By taking on an upright position, on two feet, the human species gained many benefits, while at the same time putting much greater loads on our spine. Spine as a segment of our skeleton is connected with both the head, through the neck, and to lower extremities through the pelvis and hips. Therefore it is one of the most important, but also one of the most problematic areas of the human locomotor apparatus. The spine acts as a bony column that enables our vertical stance. There are 7 cervical, 12 thoracic, 5 lumbar, the sacrum which has one big (5 fused smaller) vertebrae and the coccygeal bone that has 4 to 6 fused vertebrae. The spine has, as an answer to our upright position, developed 3 curves that in her sagittal section leave an impression of a double S letter. There is the cervical lordosis, thoracic kyphosis and the lumbar lordosis. Bad posture, lack of physical activity and long periods of sitting can lead to an increase or decrease in the range of motion of these spinal curves (hiper or hypolordosis, hiper or hypokyphosis, scoliosis) and in that way the load on the spine as a whole or on certain parts of it grows significantly. Between vertebrae there are softer parts called intervertebral discs with the purpose of decreasing the friction, in other words the discs serve as shock absorbers and help decrease the load on the vertebrae. The discs have a fibrose ring called anulus fibrosus and a soft core called nucleus pulposus. Two connecting discs and their belonging intervertebral disc make a so called dynamic vertebral segment, a place where degenerative changes or pain occur most often because it acts as a joint, a place where the movement occurs in the spine.

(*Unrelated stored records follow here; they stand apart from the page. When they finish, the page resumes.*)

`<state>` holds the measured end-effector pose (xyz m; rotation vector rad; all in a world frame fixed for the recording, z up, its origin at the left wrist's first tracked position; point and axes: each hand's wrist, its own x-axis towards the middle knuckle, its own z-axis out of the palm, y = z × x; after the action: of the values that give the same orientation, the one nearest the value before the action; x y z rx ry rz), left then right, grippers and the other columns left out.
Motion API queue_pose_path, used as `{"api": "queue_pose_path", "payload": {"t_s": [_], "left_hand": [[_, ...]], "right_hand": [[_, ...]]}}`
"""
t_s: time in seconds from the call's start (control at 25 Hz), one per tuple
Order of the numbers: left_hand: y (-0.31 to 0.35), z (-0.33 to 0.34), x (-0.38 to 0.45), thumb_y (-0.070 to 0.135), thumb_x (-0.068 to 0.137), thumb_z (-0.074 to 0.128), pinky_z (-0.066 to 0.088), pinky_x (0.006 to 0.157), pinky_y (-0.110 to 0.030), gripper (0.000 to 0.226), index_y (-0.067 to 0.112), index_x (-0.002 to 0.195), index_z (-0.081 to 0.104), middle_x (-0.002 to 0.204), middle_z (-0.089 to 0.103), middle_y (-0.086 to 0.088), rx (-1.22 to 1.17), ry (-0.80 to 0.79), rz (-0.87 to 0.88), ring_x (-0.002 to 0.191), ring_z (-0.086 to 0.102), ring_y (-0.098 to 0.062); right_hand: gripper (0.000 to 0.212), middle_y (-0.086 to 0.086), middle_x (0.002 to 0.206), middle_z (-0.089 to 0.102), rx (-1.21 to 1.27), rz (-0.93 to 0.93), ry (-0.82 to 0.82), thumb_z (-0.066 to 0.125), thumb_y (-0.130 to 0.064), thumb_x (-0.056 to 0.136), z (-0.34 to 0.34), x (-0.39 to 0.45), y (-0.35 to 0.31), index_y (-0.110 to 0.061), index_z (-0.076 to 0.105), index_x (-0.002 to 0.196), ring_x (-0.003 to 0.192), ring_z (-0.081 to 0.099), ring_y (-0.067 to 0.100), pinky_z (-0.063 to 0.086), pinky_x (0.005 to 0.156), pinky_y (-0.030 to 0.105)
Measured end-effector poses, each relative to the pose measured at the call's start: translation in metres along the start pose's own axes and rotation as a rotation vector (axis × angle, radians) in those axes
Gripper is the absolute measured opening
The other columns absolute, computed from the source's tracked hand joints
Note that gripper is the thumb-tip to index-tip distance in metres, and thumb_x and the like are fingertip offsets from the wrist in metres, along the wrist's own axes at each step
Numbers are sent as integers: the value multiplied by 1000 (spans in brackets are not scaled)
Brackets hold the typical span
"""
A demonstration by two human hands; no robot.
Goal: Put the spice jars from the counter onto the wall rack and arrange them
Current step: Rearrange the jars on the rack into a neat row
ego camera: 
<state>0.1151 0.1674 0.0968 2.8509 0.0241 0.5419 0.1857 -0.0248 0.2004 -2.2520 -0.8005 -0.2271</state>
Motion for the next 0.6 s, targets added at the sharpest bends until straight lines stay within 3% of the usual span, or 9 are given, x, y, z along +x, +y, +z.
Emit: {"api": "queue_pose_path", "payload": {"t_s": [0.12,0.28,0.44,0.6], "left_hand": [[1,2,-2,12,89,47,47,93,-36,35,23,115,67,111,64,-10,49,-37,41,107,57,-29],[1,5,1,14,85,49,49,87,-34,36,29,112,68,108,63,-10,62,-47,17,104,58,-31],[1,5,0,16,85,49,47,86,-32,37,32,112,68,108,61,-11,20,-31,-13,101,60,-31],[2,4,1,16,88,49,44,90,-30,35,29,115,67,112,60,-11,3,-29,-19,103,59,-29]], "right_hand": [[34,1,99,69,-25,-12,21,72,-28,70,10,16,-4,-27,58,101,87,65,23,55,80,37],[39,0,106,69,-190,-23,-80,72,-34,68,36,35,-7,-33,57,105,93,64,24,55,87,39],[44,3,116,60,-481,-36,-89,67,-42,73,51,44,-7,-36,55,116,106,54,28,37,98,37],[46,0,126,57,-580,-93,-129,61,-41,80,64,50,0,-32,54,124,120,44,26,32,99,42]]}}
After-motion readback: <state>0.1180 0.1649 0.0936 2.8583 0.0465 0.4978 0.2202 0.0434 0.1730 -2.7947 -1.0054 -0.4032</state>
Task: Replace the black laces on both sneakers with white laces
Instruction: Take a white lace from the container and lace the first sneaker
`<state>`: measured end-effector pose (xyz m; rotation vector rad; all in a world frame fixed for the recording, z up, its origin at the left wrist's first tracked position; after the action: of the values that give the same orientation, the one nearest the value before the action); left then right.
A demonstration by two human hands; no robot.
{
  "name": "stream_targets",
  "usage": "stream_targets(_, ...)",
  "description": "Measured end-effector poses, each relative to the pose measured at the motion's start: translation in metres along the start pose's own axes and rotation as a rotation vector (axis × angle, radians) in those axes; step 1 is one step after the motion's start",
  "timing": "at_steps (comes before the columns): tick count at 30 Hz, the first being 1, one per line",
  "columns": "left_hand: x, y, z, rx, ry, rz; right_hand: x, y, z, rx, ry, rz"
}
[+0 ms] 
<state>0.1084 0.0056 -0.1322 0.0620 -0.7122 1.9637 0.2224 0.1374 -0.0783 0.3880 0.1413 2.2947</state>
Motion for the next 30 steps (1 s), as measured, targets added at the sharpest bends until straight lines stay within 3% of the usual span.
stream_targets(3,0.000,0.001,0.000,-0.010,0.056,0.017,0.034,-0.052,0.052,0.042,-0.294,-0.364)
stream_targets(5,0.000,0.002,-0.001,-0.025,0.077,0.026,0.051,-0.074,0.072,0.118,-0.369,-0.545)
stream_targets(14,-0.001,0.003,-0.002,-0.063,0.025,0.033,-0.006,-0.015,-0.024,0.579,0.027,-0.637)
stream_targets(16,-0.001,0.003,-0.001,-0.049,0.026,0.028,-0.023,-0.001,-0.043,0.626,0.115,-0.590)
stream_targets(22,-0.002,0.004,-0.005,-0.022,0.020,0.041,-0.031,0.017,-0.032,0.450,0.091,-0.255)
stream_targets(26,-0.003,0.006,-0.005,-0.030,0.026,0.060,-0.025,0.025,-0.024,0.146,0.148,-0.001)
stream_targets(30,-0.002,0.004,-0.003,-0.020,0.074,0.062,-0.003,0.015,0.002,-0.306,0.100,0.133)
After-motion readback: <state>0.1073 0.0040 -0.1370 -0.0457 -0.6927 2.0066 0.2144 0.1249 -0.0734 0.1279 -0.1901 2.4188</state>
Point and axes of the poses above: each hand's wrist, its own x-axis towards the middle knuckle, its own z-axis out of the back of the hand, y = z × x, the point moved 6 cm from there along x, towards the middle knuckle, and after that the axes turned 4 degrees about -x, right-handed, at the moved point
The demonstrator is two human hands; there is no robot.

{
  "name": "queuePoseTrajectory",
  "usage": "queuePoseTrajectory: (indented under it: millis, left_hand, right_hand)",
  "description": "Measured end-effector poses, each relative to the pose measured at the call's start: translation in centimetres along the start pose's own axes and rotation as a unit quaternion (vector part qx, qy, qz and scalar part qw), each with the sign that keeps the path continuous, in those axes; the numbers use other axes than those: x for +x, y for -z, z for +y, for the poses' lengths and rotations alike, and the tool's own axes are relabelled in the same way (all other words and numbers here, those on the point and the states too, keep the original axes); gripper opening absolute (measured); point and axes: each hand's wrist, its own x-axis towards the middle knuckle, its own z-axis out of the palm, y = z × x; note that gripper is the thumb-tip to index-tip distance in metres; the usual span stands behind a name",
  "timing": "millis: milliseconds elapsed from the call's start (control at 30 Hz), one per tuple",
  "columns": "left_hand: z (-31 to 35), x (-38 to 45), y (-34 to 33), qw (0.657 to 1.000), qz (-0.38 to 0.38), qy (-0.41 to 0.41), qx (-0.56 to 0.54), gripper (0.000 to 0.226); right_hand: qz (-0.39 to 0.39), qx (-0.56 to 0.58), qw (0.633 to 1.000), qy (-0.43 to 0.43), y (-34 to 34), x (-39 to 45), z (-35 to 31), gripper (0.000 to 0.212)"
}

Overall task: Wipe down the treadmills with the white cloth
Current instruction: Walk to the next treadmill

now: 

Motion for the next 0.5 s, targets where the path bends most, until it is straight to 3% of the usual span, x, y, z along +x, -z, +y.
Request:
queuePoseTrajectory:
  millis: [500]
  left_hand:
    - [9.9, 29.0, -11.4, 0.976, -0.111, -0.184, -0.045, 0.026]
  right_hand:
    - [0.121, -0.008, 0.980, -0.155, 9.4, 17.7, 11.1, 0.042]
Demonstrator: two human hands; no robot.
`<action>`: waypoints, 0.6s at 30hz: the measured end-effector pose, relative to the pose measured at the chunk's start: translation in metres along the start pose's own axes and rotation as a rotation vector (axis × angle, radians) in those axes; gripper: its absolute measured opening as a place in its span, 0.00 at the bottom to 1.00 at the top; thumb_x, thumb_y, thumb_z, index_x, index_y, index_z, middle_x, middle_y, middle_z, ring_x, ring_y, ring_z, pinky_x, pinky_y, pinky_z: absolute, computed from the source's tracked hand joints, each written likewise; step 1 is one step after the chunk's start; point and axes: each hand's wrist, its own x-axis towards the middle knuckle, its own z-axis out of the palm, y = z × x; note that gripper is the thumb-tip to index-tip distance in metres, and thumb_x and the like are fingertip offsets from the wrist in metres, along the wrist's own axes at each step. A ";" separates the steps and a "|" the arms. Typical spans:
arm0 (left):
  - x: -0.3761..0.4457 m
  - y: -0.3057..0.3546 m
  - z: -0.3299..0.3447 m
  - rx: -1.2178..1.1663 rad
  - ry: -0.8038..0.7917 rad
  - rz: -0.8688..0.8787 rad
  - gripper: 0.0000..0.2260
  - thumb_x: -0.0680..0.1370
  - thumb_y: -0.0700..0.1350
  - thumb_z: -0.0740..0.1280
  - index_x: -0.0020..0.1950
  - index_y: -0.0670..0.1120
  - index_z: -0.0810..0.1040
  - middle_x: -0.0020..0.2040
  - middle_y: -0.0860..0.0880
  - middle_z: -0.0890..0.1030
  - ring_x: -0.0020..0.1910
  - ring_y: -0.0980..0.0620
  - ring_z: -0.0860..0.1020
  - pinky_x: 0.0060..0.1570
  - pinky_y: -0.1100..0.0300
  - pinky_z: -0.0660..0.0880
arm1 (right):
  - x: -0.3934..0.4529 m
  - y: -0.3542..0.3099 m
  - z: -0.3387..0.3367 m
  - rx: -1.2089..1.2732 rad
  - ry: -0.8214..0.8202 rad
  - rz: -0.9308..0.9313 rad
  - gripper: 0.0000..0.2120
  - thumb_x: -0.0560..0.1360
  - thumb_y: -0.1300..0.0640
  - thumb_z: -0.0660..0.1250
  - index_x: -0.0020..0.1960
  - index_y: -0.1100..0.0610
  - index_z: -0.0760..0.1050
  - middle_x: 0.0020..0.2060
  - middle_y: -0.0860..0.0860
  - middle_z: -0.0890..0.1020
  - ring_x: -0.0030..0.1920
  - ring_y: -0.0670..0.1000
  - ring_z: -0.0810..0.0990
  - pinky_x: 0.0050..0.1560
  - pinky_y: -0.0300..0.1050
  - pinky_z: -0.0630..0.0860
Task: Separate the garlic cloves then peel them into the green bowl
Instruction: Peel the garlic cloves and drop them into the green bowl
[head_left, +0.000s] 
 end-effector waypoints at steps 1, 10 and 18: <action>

The reasons why pain appears in human back are many, from a sedentary way of life with a deficiency of physical activity, the aging process, genetic factors, trauma, etc. There is statistical data claiming that up to 80% of the overall population has or will experience some form of back pain. Degenerative changes first start developing on discs, their elasticity decreases, their form changes, the fibers of annulus fibrosus can develope small tears or fissures, intervertebral space can get narrowed, discs can slide out of their placement and even the nucleus pulposus can leak out of them if the annulus breaks. All of these changes put a much bigger load on the vertebrae itself and in the end on the spine as a whole. Spine deformations are caused by changes and wearing away of its parts and by sliding of vertebrae out of proper position which can lead to pressure on the nerves in the near vicinity of said vertabrae. They can also be caused by weak paravertebral musculature responsible for proper posture, by lack of physical activity and by longterm unnatural positioning of the spine. Deformations and pain in the back or spine can lead to a series of difficulties in other parts of the human body such as, migraine, tingling of the hands, feet or legs, chest pain, changes in hip positioning, loss or decrease of senses, etc. The pain can be acute, caused by a trauma or sudden movements that go beyond the range of motion of our back, or chronic, a result of a longlasting wear and tear of the integral parts in our spine and last through a longer period of time with varrying pain levels. Pain most often occurs in parts of our spine where a more mobile part of the spine connects to a part that is less mobile (lumbar spine, eg. L4-L5 or L5-S1).
As stated, there can be an array of degenerative changes in the spine region and its segments, with some of the prevailing ones being cervical pain syndrome (neck pain), cervico-brachial pain syndrome (neck pain that spreads in the shoulder and arm region), cervicocephalic pain syndrome (neck pain that spreads into the base of the head), lumbago, sciatica, spondylolisthesis, disc prolapse, disc protrusion or extrusion.